In Canada, outdoor ice skating is a popular winter pastime, and during the COVID-19 pandemic this is considered a relatively low-risk activity.
“The activity (of skating) itself is safe, but if you’ve got 20 people in an indoor change room, especially unmasked, maybe with poor ventilation, that would be a real challenge,” Dr. Andrew Morris, an infectious disease expert with the University of Toronto, recently told The Canadian Press
Siegel said indoor tennis is also a relatively low-risk sport, as long as there not a lot of people on the same court.
According to the WHO, water cannot transmit COVID-19, so you can go for a swim if the pool is not too crowded and you keep a physical distance of at least two metres from others.

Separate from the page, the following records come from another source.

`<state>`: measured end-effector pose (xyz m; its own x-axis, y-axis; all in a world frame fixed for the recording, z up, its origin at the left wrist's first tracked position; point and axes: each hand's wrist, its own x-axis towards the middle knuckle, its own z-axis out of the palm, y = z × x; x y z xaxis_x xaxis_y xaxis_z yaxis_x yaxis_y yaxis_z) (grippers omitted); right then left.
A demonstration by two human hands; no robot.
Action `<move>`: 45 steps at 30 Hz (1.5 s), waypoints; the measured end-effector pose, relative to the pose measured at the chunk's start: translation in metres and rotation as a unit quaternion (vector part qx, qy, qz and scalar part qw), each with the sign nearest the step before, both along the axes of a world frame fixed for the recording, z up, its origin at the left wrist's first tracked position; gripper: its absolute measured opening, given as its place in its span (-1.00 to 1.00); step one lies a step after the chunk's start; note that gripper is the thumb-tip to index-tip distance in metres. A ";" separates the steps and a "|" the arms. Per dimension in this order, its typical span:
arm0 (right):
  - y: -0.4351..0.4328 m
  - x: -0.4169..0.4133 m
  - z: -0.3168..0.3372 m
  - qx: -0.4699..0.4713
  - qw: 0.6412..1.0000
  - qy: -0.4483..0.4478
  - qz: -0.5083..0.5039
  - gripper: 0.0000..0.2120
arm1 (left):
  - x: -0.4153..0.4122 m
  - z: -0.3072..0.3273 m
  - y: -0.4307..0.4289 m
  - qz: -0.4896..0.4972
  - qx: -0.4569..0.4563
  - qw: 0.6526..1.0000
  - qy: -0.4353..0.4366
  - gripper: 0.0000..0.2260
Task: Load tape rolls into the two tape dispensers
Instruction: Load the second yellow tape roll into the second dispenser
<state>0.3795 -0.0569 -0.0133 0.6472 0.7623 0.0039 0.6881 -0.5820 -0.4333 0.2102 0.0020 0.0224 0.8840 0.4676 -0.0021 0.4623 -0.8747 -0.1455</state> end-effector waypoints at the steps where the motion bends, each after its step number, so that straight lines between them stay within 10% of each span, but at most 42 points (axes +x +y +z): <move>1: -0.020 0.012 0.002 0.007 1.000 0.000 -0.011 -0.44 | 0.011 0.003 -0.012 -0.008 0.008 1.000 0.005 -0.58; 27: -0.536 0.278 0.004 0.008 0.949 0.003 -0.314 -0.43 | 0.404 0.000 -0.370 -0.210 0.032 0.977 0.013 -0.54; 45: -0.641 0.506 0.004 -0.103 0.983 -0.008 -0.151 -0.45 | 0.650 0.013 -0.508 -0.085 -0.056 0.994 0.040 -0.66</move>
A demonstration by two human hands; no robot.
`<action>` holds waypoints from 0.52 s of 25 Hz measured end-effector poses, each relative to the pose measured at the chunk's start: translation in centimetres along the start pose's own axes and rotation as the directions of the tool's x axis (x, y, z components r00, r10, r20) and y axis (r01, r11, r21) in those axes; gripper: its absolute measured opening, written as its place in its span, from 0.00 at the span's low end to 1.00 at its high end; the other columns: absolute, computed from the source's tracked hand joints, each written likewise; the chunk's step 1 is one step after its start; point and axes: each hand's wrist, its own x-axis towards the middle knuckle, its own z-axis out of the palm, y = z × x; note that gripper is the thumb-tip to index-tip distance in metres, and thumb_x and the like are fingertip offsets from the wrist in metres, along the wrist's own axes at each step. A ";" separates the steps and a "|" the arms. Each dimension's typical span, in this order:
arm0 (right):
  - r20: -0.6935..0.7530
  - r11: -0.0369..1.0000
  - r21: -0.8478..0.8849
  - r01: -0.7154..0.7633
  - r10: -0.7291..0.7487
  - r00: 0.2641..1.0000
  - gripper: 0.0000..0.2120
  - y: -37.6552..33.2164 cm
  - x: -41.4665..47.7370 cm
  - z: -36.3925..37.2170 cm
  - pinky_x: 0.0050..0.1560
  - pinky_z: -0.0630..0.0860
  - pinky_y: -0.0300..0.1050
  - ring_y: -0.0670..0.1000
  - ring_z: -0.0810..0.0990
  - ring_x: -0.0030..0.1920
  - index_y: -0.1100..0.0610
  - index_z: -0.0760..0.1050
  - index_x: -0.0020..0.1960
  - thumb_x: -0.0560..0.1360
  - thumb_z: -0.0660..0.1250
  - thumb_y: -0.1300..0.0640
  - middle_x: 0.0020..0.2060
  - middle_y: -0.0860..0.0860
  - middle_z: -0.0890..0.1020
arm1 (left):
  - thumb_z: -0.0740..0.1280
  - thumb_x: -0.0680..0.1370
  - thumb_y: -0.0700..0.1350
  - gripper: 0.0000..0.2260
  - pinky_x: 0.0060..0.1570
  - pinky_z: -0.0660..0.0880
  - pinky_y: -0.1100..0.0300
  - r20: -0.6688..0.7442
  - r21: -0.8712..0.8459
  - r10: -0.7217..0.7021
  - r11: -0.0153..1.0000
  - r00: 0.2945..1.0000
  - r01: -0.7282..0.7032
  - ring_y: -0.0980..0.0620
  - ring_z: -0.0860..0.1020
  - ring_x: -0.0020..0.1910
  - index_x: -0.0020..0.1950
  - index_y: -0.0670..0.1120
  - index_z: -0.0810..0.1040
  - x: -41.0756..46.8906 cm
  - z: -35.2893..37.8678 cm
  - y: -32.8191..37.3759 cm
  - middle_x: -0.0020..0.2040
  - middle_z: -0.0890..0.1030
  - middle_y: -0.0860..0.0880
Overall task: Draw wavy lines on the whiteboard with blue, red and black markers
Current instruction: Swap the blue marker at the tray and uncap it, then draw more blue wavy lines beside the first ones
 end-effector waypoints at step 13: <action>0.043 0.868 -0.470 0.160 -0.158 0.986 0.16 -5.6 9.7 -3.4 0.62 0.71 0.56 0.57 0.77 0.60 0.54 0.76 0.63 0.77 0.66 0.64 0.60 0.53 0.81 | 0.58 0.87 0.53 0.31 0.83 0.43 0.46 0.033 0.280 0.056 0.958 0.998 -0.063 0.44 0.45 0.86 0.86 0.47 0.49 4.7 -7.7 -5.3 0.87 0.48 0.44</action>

There are also a number of ways of making indoor spaces safer, including natural ventilation by opening a window or door and through efficient heating, ventilation and air conditioning (HVAC) systems.
Humidifiers, high-efficiency particulate air (HEPA) filters, fans and ultraviolet (UV) light can be helpful in improving indoor air quality.
If you’re looking to dine out, outdoor patios are the safest best, but don’t forget your masks at home.
“It’s very important that people wear masks at all times when they can,” Olsiewski stressed.
She said when you’re having a meal with someone, be sure to put the mask back on when you’re not actively eating or drinking.
In all scenarios, continue to follow your local government health guidelines and stay safe.